An international network of innovative health systems could accelerate progress toward AI-enhanced public health.
However, training AI with health data poses unique difficulties. Unlike clear visual data from cameras or sensors used for autonomous vehicles, medical records offer only fragmented snapshots of patients already ill, missing the full trajectory of their health. These records contain gaps and measurement errors, making AI training akin to peering through obscured, incomplete views of patient health journeys.
Critical early information on how illnesses develop or why people seek care is largely absent. This data is essential for prevention and promoting well-being—especially as healthcare costs rise with aging populations. Fortunately, AI is beginning to harness daily life patterns through new data streams and user interactions, offering fresh opportunities to support health and prevent disease.
Currently, patient apps and devices tend to focus on isolated diseases or treatments, creating a confusing array of tools for those with complex conditions. A paradigm shift is needed—from a fragmented “medical app store” model to an integrated “healthcare skill store” centered on a patient’s digital twin. This shift is crucial for enabling more predictive, preventive, and personalized care.
For instance, patients on medication for serious mental illness face risks like weight gain, hypertension, diabetes, and cardiovascular events. Effective AI allies would support not only medication adherence but also healthy lifestyle choices—diet, exercise, social engagement—to mitigate side effects and enhance quality of life and daily functioning, including work performance.
These AI allies must learn from patients’ interactive digital twins or health avatars, which reflect a far broader range of health, social factors, habits, and treatment use than medical records capture.

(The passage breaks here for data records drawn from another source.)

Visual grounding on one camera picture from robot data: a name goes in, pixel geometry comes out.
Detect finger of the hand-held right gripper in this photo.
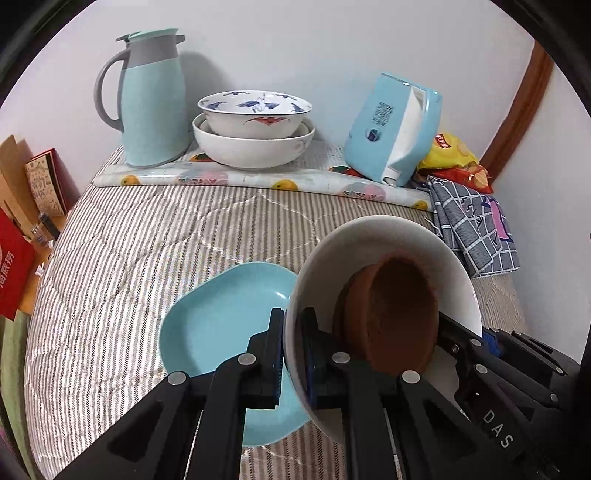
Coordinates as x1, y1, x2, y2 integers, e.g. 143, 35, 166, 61
480, 328, 568, 377
435, 311, 561, 409

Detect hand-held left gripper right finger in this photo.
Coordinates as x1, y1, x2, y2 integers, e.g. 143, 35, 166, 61
300, 308, 519, 480

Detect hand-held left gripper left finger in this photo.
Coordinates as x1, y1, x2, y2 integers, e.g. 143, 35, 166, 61
55, 308, 286, 480

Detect small brown dish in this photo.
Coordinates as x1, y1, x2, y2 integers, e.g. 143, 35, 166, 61
362, 251, 439, 376
332, 271, 372, 357

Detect light blue square plate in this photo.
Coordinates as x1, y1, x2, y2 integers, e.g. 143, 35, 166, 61
158, 261, 308, 447

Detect plain white bowl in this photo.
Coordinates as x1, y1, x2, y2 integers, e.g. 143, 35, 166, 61
283, 215, 483, 439

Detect grey checked cloth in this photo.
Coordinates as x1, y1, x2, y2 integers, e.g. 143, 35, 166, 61
418, 178, 522, 278

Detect red chips bag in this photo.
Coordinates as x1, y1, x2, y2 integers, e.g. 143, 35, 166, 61
416, 164, 494, 195

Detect yellow chips bag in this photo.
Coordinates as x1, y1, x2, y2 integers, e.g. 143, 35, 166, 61
418, 132, 480, 171

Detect fruit print plastic mat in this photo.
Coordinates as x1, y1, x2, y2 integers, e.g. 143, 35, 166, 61
92, 141, 432, 212

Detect large white porcelain bowl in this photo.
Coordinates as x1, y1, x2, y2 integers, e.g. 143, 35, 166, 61
192, 112, 316, 169

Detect light blue tissue box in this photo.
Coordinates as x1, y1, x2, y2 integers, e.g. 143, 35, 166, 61
344, 72, 443, 188

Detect blue patterned porcelain bowl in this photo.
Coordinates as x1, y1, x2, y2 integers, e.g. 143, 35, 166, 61
198, 90, 313, 139

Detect green cloth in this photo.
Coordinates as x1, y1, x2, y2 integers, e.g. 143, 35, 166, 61
0, 314, 38, 480

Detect red paper bag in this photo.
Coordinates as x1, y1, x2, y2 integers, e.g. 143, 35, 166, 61
0, 208, 44, 320

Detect light blue thermos jug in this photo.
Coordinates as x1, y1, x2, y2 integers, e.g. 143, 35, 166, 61
94, 28, 191, 168

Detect patterned flat box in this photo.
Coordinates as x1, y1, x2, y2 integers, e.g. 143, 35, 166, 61
24, 148, 79, 217

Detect brown gift boxes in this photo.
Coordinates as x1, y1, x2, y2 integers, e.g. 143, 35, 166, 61
0, 135, 42, 241

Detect brown wooden door frame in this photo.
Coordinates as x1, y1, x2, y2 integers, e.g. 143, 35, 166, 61
478, 41, 555, 195

Achieving AI-powered personalized and preventive care requires close collaboration among patients, providers, payers, researchers, and AI engineers. Data powering patient-facing health avatars can also improve services for healthcare and social care providers.
Moreover, data on individuals’ paths to care helps systems allocate resources effectively, targeting the most vulnerable—a concept known as the “learning health system.”

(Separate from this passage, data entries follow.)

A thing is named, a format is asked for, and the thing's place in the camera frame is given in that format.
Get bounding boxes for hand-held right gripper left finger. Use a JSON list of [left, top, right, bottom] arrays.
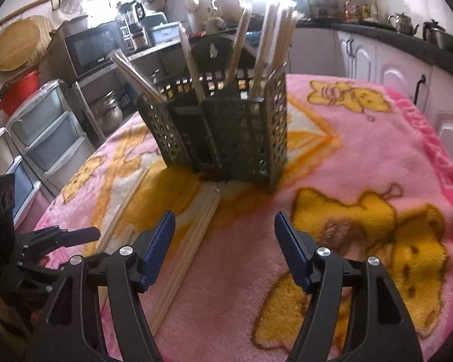
[[26, 210, 175, 362]]

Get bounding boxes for group of condiment bottles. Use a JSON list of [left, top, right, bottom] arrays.
[[331, 0, 379, 22]]

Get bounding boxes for pink cartoon printed blanket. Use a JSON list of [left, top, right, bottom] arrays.
[[32, 73, 453, 362]]

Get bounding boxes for white box with blue lid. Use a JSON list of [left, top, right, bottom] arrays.
[[147, 22, 186, 45]]

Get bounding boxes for black microwave oven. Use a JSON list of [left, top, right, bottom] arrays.
[[63, 21, 122, 77]]

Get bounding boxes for large stainless steel pot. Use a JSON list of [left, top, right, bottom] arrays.
[[92, 90, 124, 133]]

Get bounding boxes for kitchen shelf rack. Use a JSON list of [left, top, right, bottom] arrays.
[[70, 38, 184, 141]]

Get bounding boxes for red plastic basin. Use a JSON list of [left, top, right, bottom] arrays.
[[0, 70, 43, 116]]

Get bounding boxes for black blender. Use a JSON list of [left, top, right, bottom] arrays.
[[117, 2, 146, 52]]

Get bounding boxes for dark kettle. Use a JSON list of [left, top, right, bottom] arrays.
[[422, 19, 448, 43]]

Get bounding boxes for black kitchen countertop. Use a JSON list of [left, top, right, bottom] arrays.
[[291, 21, 453, 69]]

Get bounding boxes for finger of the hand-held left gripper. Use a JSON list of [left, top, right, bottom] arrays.
[[21, 225, 101, 252], [17, 262, 66, 295]]

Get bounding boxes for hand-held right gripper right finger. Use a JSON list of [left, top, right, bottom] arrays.
[[274, 211, 423, 362]]

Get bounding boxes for black plastic utensil holder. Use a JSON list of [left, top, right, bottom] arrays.
[[137, 34, 288, 195]]

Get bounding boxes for white kitchen base cabinets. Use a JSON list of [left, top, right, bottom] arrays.
[[287, 26, 453, 148]]

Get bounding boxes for wooden chopstick pair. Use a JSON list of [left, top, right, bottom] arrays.
[[226, 2, 252, 84], [178, 23, 207, 103], [248, 2, 281, 98], [109, 50, 166, 103], [272, 5, 300, 73]]

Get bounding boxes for round bamboo tray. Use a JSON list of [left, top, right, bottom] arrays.
[[0, 15, 56, 73]]

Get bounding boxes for plastic drawer unit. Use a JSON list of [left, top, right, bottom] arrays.
[[5, 78, 96, 194], [0, 127, 43, 230]]

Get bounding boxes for stainless steel kettle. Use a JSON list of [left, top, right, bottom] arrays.
[[387, 12, 420, 35]]

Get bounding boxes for pile of wooden chopsticks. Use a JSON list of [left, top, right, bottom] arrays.
[[96, 166, 223, 334]]

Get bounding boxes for wooden rolling pin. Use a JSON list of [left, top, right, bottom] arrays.
[[0, 0, 56, 35]]

The University of Liverpool’s Civic Health Innovation Labs and partners are pioneering this approach with a triple digital twin model for the patient, the provider, and the population. The patient-level twin tracks medication experiences and early warning signs, empowering self-management. The provider-level twin gives doctors a concise summary of key information alongside prescribing guidance. The population-level twin identifies patients who would benefit from medication reviews and facilitates fast-track care.
This work addresses critical issues: medication-related harm is common, drug costs strain health budgets, and adherence to prescriptions is poorly understood, with estimates suggesting one-third to half of medicines go unused as directed.
Like AI systems that improve with vast, diverse data, effective AI allies for patients and health systems must learn from a global network of learning health systems. Tackling antimicrobial resistance, promoting prevention, and managing complex chronic conditions amid limited resources are global challenges that cross borders. To meet these pressing health needs, worldwide cooperation is essential to optimize AI for human health.